Carl loved working at the station, and turned out to be a natural entrepreneur. He was constantly approaching Phil with new ideas for attracting customers and increasing sales.  One day Carl showed up to work with an old battered soda machine that he had purchased for 10 dollars.  Over the course of a week, Carl had it cleaned up, running, and full of ice cold RC Colas. Soon new “gadgets” were turning up everywhere.  After a few months, Phil’s Fuel was strewn with newspaper boxes, candy machines, and beef jerky racks.  Once Carl had even talked a nearby farmer into bringing a pony to the station to give kids rides for 50 cents a pop.  Everything was going fine until a tank truck pulled up and the pony took off across the prairie with a disgruntled 10 year old boy flopping around on top.

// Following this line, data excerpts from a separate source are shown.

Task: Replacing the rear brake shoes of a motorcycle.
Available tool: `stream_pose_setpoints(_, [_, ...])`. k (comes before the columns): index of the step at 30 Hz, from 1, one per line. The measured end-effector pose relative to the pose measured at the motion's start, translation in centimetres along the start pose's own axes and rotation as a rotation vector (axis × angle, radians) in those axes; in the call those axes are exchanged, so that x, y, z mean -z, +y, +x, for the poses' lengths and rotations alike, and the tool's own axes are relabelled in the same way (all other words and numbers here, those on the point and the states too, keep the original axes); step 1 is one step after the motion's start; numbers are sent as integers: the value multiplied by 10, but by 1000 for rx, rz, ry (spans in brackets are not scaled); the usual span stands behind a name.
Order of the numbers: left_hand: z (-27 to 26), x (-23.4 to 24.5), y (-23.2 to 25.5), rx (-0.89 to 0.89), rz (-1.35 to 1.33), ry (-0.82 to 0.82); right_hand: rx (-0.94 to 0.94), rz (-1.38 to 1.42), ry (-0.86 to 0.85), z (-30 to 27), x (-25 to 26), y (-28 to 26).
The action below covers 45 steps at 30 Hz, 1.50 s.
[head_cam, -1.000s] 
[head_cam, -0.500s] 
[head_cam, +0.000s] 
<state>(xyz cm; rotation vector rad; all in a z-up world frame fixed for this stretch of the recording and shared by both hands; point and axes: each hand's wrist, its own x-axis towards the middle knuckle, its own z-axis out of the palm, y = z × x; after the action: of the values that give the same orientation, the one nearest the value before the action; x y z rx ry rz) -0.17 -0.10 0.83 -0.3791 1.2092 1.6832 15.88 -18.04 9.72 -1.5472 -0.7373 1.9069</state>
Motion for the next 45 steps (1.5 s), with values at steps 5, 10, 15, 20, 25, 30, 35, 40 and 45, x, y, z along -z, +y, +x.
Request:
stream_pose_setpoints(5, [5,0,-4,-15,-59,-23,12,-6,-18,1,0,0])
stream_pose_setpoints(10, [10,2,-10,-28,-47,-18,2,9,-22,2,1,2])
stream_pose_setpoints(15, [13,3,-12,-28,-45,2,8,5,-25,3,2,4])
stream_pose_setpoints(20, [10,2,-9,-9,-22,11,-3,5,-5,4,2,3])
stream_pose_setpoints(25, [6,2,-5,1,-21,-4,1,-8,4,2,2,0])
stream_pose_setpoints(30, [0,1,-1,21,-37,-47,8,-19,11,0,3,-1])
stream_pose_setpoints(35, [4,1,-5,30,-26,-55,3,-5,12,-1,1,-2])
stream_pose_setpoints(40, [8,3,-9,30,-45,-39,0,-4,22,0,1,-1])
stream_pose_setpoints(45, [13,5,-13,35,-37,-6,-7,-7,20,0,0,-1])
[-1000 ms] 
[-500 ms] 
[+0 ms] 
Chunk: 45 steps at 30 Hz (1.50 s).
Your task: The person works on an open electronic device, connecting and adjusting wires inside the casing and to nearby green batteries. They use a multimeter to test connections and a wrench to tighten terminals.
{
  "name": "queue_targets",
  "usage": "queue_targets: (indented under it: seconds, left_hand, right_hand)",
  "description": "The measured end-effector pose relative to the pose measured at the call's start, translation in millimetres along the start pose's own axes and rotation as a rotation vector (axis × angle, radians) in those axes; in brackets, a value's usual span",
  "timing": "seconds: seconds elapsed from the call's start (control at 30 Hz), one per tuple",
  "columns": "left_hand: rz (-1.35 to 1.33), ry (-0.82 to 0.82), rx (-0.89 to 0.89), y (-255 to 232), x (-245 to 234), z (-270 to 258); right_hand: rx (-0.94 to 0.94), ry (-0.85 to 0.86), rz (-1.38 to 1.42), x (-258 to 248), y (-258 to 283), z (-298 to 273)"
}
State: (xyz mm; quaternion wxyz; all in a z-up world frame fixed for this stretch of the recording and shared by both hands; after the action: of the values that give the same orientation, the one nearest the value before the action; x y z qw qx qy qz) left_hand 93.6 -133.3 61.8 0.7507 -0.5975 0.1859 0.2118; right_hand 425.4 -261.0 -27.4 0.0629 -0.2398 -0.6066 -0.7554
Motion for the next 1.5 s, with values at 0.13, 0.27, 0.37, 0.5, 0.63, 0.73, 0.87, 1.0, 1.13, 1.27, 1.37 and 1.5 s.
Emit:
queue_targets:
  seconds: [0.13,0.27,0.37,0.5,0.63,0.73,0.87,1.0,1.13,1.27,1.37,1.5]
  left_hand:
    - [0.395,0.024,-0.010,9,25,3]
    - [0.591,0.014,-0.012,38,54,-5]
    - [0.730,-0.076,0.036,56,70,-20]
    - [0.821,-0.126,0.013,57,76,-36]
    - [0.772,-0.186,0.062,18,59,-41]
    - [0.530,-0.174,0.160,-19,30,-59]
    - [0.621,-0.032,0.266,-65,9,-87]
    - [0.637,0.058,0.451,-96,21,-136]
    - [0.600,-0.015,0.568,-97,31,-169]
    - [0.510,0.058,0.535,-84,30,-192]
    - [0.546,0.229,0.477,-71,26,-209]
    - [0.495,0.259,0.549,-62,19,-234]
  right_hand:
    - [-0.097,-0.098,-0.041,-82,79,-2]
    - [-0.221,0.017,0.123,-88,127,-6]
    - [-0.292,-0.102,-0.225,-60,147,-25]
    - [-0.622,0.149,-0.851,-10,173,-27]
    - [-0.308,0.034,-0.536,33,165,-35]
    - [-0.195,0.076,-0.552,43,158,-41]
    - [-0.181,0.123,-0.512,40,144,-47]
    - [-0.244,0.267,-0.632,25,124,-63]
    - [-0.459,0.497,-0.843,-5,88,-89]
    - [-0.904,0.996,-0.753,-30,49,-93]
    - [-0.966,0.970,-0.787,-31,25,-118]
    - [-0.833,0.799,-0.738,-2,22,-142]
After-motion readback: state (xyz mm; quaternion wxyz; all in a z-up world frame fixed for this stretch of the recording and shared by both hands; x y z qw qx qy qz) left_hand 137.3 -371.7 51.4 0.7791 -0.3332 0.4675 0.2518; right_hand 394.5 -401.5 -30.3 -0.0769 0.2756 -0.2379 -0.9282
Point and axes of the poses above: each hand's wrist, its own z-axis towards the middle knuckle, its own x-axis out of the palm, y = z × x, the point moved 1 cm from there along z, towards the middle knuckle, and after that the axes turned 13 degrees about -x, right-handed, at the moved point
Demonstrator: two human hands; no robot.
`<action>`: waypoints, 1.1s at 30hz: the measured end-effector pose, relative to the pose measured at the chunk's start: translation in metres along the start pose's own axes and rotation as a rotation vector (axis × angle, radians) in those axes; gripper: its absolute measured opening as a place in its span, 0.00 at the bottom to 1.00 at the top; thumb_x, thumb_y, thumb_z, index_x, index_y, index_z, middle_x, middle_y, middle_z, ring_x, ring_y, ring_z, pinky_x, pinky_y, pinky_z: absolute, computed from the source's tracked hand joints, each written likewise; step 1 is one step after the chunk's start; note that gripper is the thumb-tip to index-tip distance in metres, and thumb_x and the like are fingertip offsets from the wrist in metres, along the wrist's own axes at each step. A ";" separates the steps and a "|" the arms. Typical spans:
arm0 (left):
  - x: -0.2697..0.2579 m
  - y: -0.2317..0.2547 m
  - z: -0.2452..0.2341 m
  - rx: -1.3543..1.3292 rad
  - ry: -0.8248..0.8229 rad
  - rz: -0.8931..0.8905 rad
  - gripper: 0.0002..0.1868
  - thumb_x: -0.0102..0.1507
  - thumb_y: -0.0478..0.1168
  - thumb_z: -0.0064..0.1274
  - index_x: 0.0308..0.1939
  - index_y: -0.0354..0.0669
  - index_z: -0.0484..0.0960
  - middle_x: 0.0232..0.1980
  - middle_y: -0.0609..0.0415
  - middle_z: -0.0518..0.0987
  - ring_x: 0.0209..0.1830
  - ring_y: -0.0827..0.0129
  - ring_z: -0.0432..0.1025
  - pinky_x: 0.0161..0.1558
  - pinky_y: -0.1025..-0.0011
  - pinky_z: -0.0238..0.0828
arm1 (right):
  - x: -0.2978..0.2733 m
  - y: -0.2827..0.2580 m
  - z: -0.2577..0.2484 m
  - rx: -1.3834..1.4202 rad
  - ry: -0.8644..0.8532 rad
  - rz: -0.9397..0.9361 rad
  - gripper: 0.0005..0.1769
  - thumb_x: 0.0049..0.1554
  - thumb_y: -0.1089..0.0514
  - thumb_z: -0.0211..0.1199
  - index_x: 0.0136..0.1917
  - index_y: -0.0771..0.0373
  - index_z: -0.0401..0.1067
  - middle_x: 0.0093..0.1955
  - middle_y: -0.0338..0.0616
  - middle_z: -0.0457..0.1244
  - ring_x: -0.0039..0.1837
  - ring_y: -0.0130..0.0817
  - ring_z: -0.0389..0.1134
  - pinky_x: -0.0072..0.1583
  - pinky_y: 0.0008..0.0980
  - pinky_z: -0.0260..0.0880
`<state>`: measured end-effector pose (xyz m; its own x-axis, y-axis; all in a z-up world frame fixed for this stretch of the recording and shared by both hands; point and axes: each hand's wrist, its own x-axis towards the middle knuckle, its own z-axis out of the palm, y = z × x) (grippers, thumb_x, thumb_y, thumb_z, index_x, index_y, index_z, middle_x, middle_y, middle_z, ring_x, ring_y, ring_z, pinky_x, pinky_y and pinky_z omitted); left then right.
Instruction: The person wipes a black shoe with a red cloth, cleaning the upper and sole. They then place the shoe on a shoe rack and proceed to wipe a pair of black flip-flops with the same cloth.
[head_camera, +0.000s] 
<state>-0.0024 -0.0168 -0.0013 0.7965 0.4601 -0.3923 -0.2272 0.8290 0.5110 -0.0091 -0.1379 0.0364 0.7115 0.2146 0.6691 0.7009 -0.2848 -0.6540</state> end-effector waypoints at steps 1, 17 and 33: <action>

Phil was a gas man and understood none of this, but he admired Carl’s drive and humored most of his “hair brained” ideas.  The facts were undeniable though.  Ranchers that Phil had watched drive by for years, were now stopping in every once in a while to get an ice cold RC and some jerky.

As the years passed and cars became  more reliable, and more complex, Phil’s garage work dropped to nearly nothing.  Once again Carl saw an opportunity, and talked Phil into leasing him the three garage bays that now stood empty next to the station’s office.  Phil agreed, and gave Carl a five year lease for next to nothing.  Carl sold his family home and property to a local rancher and used every last cent to convert the garages into a convenience store and coffee shop.  Carl did most of the work himself,  and had the store open for business 6 months later.  For the next year he worked tirelessly running the register, flipping pancakes, doing the dishes, stocking the shelves, and handing out fliers.  Without a penny to his name, he slept in the stockroom at night, and ate whatever wasn’t selling.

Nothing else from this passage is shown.